Would dropping her breakfast, or at least greatly reducing it, so she's really very hungry when it comes to outside time be worth considering?


----------



## ForeverHome (Jan 14, 2014)

Jesthar said:


> Charlie has (nearly!) always come when called when outside (it's 50/50 when she's indoors), so all this is new to me!
> 
> Lori is difficult to practice with when indoors at the moment, as that would mean giving her the run of the house whilst Charlie is out, which risks her starting to charge the back door again. As Charlie grumbled when she saw her yesterday on swap round, I don't think we're there yet with potentially allowing them to mix again, so I really don't want to risk her chasing Charlie. But inside she normally comes running straight away at the rattle of the Temptations box. Outside, she's just not been interested, even if I am out of sight (tried that several times last night, she sort of responded the first time but didn't want a treat and ignored calls from then on ). So I went with putting down a lot of treats when I brought her in and then feeding her straight away instead.
> 
> Would dropping her breakfast, or at least greatly reducing it, so she's really very hungry when it comes to outside time be worth considering?


Don't give up working on recall. Start in the same room if that's the situation, just call her over for no reason other than to stroke her or even to say hello. Build up slowly from there.

When you call her name (without rattling treats) does Lori raise her tail or respond in any way?

Bobby comes when called ... except if I'm calling him for his food. Then he knows it's food and if he's not hungry he will ignore me. If I call him without food, he comes. If he hears the Webbox packet he also comes without fail. They are intelligent and if Lori doesn't fancy a treat and knows that's what's on offer, bah. But if she learns to want to come because you're inviting her to, well that's a result 

My issue with treats (apart from the first time they get it right and get no reward) is that I find it hard to make the transition from doing it for the treat to doing it because they want to. I fond it easier to go straight to doing it because they are willing to please me, and that's why I'm prepared to negotiate on everything with a cat, because we're reaching agreement.
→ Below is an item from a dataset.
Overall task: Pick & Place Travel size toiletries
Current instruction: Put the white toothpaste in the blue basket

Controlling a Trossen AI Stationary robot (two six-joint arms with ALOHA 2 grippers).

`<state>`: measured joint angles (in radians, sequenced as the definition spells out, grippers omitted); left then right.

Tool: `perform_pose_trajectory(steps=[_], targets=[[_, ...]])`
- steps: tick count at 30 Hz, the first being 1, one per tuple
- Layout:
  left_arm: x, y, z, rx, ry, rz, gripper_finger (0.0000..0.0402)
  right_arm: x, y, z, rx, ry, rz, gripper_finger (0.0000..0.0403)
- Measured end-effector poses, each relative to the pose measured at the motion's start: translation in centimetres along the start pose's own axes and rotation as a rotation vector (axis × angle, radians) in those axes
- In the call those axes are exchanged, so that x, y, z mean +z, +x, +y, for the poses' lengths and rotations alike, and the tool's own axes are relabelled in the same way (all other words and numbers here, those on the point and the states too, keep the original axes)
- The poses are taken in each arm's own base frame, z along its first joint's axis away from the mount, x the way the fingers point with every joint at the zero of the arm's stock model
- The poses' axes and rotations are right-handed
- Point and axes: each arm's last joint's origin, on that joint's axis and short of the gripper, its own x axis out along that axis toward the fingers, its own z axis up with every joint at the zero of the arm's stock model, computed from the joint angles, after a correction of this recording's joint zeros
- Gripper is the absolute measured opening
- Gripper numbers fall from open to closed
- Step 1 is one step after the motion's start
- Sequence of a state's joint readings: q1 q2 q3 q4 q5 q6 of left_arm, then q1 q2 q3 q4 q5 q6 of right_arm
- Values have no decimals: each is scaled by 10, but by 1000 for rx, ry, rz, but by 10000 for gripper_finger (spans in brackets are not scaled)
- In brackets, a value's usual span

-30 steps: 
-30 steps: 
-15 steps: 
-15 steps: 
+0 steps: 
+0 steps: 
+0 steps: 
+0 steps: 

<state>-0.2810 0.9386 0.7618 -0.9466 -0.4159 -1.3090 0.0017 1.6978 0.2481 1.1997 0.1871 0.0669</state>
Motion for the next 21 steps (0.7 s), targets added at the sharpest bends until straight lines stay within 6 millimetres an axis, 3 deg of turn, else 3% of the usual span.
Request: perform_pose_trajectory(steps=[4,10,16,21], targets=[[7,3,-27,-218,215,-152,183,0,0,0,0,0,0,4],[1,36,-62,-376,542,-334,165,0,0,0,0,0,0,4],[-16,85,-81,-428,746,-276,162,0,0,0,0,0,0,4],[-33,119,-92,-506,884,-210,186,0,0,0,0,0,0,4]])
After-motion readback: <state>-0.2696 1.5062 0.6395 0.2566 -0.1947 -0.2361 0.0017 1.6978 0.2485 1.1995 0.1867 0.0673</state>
I also have a real problem with using treats to bait a trap. I think if I put treats inside the pet carrier, for example, then shut the door and take them to the vet, the cat will remain suspicious of the carrier and also become suspicious of the treats, and eventually of me. I'd like to get Molly to walk into the carrier on command, but it's very important that I never, ever shut the door on her when she walks in of her own accord without a command from me. I want her to feel free to go in it without anything happening.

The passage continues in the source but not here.